Norichio Nieveld

Personal information
- Date of birth: 25 April 1989 (age 36)
- Place of birth: 's-Hertogenbosch, Netherlands
- Height: 1.89 m (6 ft 2 in)
- Position(s): Centre back

Team information
- Current team: VV Papendrecht

Youth career
- OSC '45
- 1999–2002: FC Den Bosch
- 2002–2008: Feyenoord

Senior career*
- Years: Team / Apps / (Gls)
- 2008–2009: Feyenoord / 3 / (0)
- 2009–2012: Excelsior / 95 / (4)
- 2012–2013: PEC Zwolle / 4 / (0)
- 2013–2015: Eindhoven / 72 / (4)
- 2015–2017: Go Ahead Eagles / 28 / (0)
- 2018–2019: TOP Oss / 47 / (3)
- 2019–2022: Kozakken Boys / 21 / (0)
- 2022–: VV Papendrecht

International career
- 2003–2004: Netherlands U15 / 4 / (1)
- 2004–2005: Netherlands U16 / 5 / (0)
- 2005–2006: Netherlands U17 / 13 / (2)
- 2007: Netherlands U18 / 2 / (0)
- 2008: Netherlands U19 / 3 / (0)
- 2009–2010: Netherlands U20 / 2 / (0)

= Norichio Nieveld =

Dutch footballer (born 1989)

Norichio Nieveld (born 25 April 1989) is a Dutch footballer who plays as a centre-back for Eerste Klasse club VV Papendrecht.

He formerly played for Feyenoord, Excelsior, PEC Zwolle, FC Eindhoven and Go Ahead Eagles. He is also a former Netherlands youth international, gaining 29 caps at different age levels.

==Club career==
Born in Den Bosch, and playing youth football at OSC '45, FC Den Bosch and Feyenoord, Nieveld made his senior debut for Feyenoord during the 2008–09 season, before moving to Excelsior a season later.

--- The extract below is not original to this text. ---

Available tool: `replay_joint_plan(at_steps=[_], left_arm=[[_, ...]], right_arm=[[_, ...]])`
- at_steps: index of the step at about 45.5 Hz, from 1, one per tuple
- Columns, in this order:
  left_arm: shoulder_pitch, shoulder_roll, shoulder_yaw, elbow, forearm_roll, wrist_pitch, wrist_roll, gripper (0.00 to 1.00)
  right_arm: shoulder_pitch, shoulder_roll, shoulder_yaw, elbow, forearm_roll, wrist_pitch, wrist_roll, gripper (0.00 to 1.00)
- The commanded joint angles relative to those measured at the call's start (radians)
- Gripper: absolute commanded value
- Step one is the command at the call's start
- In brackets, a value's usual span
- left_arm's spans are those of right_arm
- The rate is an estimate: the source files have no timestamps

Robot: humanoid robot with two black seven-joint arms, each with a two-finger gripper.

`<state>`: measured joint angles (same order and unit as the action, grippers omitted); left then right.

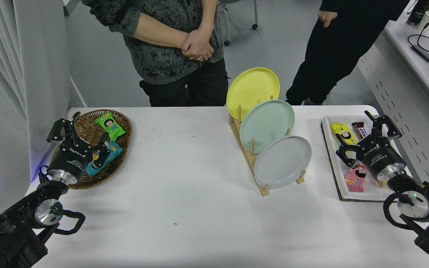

In the summer of 2012 Nieveld moved to PEC Zwolle after being a free agent. He was signed after playing with Team VVCS, which consists of unemployed football players. On 14 July 2013, he signed with Eindhoven, who had just appointed Jean-Paul de Jong as head coach. After two seasons with Eindhoven, Go Ahead Eagles picked him up on a free transfer. After two years in Deventer, Nieveld again found himself looking for a club. At the end of July 2017, he was on trial at VVV-Venlo, but declined a contract as he did not wish to serve as a back-up behind Nils Röseler and Jerold Promes. In January 2018 Nieveld continued his career at FC Oss.

In February 2019, it was announced that Nieveld had signed with Kozakken Boys in the Tweede Divisie. In April 2022, he joined VV Papendrecht ahead of the 2022–23 season.

==International career==
Nieveld is of Surinamese descent, and has represented the unofficial Suriname national football team in a friendly 1–1 tie with Trinidad and Tobago Pro League champions W Connection in 2014. He is also a former Netherlands youth international.

==Personal life==
Nieveld began studying law at the Open University of the Netherlands during the later part of his football career and trained as a junior lawyer while at Kozakken Boys. In a January 2023 interview, he stated that he had not become wealthy from football and therefore maintained a regular job alongside the sport.